By STEVE BOUSQUET, Times Deputy Capitol Bureau Chief
© St. Petersburg Times
published July 22, 2003

[Times photo: Cherie Diez]
Kristie Ortiz and her mother, Carolyn Martin.
Max R. Stover

ST. PETERSBURG - The U.S. Army Reserve Center on Beach Drive is named for Max R. Stover.

But as the years go by, fewer and fewer people know the story of the young man from Pinellas County who was a hero in two wars.

He was born in St. Petersburg and enlisted in the Marines in 1943, the year he graduated from St. Petersburg High School. He was wounded in action in World War II on Saipan and was awarded the Purple Heart with Oak Leaf Cluster.

That sacrifice would have been more than enough.

But Stover, after getting his degree in pharmacy at the University of Florida and receiving a commission as an Army second lieutenant, was called to active duty and went to Korea. He was killed on "Triangle Hill," one of Korea's deadliest battlegrounds, on Oct. 16, 1952.

Among 1st Lt. Stover's many posthumous honors were the Distinguished Service Cross and the Chingmu Medal, a Korean award for bravery.

The reserve center was dedicated in 1958.

After Max's death, his wife, Carolyn, raised their baby daughter alone. The baby that Max Stover hardly knew, Kristie Ortiz, is now 51 years old. She recently moved back to St. Petersburg to start a job as a teacher at Thurgood Marshall Middle School.

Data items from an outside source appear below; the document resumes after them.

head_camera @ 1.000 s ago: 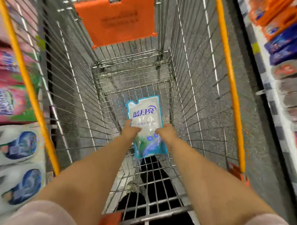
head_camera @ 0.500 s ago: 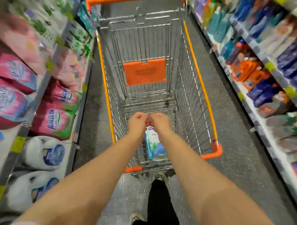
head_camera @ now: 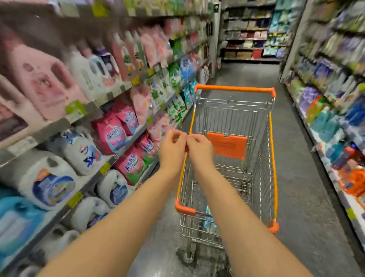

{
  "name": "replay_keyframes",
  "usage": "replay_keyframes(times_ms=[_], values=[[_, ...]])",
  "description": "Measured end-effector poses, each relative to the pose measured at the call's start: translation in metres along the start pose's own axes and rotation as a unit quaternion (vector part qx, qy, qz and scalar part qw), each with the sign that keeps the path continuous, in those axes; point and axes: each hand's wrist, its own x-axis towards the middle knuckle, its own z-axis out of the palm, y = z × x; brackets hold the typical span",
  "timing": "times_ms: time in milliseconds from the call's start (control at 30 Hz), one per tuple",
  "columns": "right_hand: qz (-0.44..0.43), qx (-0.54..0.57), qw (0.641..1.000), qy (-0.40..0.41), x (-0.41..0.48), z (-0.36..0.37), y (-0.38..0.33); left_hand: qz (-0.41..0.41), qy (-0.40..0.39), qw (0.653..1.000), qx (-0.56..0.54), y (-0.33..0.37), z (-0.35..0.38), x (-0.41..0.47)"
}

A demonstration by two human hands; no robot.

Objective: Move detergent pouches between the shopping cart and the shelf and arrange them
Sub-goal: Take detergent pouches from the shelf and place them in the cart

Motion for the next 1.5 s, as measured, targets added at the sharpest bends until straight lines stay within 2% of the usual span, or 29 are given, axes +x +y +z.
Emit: replay_keyframes(times_ms=[200,367,667,867,1033,1133,1333,1400,1500], values=[[-0.117,-0.016,0.989,-0.090,-0.081,0.003,-0.068,0.045,0.091,0.995,-0.009,0.064,-0.068,-0.059],[-0.203,0.007,0.963,-0.179,-0.147,0.045,-0.127,0.115,0.175,0.978,0.009,0.118,-0.151,-0.087],[-0.269,0.065,0.914,-0.297,-0.244,0.169,-0.206,0.180,0.275,0.938,0.114,0.182,-0.327,-0.106],[-0.297,0.103,0.893,-0.322,-0.286,0.263,-0.235,0.194,0.310,0.914,0.175,0.198,-0.443,-0.099],[-0.292,0.130,0.887,-0.333,-0.275,0.327,-0.245,0.183,0.337,0.897,0.219,0.198,-0.509,-0.068],[-0.305,0.103,0.881,-0.348,-0.254,0.371,-0.253,0.180,0.378,0.866,0.273,0.192,-0.538,-0.035],[-0.356,0.073,0.863,-0.351,-0.208,0.470,-0.270,0.204,0.506,0.768,0.334,0.186,-0.600,0.028],[-0.396,0.044,0.859,-0.322,-0.200,0.502,-0.282,0.205,0.536,0.732,0.368,0.191,-0.618,0.045],[-0.456,0.029,0.847,-0.272,-0.196,0.541,-0.304,0.230,0.548,0.701,0.395,0.201,-0.645,0.065]])
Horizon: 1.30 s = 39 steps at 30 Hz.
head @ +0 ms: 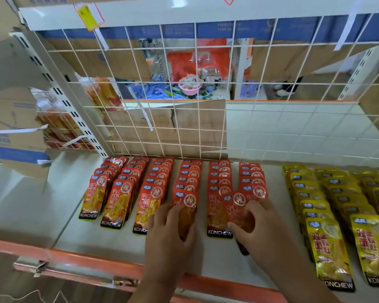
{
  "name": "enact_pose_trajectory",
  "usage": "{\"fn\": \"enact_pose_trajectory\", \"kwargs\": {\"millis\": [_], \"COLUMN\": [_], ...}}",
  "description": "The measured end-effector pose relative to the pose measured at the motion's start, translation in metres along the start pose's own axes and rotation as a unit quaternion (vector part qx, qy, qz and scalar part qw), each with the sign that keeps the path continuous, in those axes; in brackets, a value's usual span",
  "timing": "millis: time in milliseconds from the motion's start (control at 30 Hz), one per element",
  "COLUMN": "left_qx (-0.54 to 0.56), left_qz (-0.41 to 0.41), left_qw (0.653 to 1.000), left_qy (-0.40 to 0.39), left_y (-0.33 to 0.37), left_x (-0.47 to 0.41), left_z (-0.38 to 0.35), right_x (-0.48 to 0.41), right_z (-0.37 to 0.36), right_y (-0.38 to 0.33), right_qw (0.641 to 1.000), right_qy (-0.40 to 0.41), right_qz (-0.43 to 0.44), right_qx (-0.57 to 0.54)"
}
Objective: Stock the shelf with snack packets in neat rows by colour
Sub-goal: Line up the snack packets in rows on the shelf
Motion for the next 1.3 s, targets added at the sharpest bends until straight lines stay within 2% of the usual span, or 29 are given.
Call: {"fn": "enact_pose_trajectory", "kwargs": {"millis": [600,800,1067,1300], "left_qx": [0.020,0.029,0.018,0.023], "left_qz": [0.021,-0.067,-0.164,-0.202], "left_qw": [1.000,0.997,0.986,0.977], "left_qy": [-0.010,0.034,-0.019,-0.060], "left_y": [0.000,0.004,-0.030,-0.037], "left_x": [0.001,0.004,-0.006,-0.015], "left_z": [0.003,0.007,0.024,0.025], "right_x": [0.006,0.004,0.003,-0.001], "right_z": [-0.010,-0.013,-0.040,-0.069], "right_y": [-0.009,-0.011,-0.037,-0.043], "right_qw": [1.000,0.998,0.992,0.975], "right_qy": [0.010,0.022,0.060,0.161], "right_qz": [0.000,-0.027,-0.089,-0.134], "right_qx": [0.023,0.046,0.060,0.070]}}
Point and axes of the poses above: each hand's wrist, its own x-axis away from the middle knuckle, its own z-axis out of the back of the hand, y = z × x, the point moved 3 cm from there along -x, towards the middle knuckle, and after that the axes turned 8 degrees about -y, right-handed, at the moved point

"I have no conscious memories of my dad," said Ortiz, who has her father's medals. "I was a year old when he died. I've just had to rely on stories."

Max's wife, Carolyn Martin, still lives in St. Petersburg.

To this day, she's not sure what her husband's sacrifice in Korea accomplished.

"I don't know what it was all about. In view of the situation now, I don't think it accomplished a great deal," she said.

"Max was very patriotic, as we all were at this time," she said. "He left high school early to be in the Marines. He served his country. I think we would have preferred that he didn't go the second time."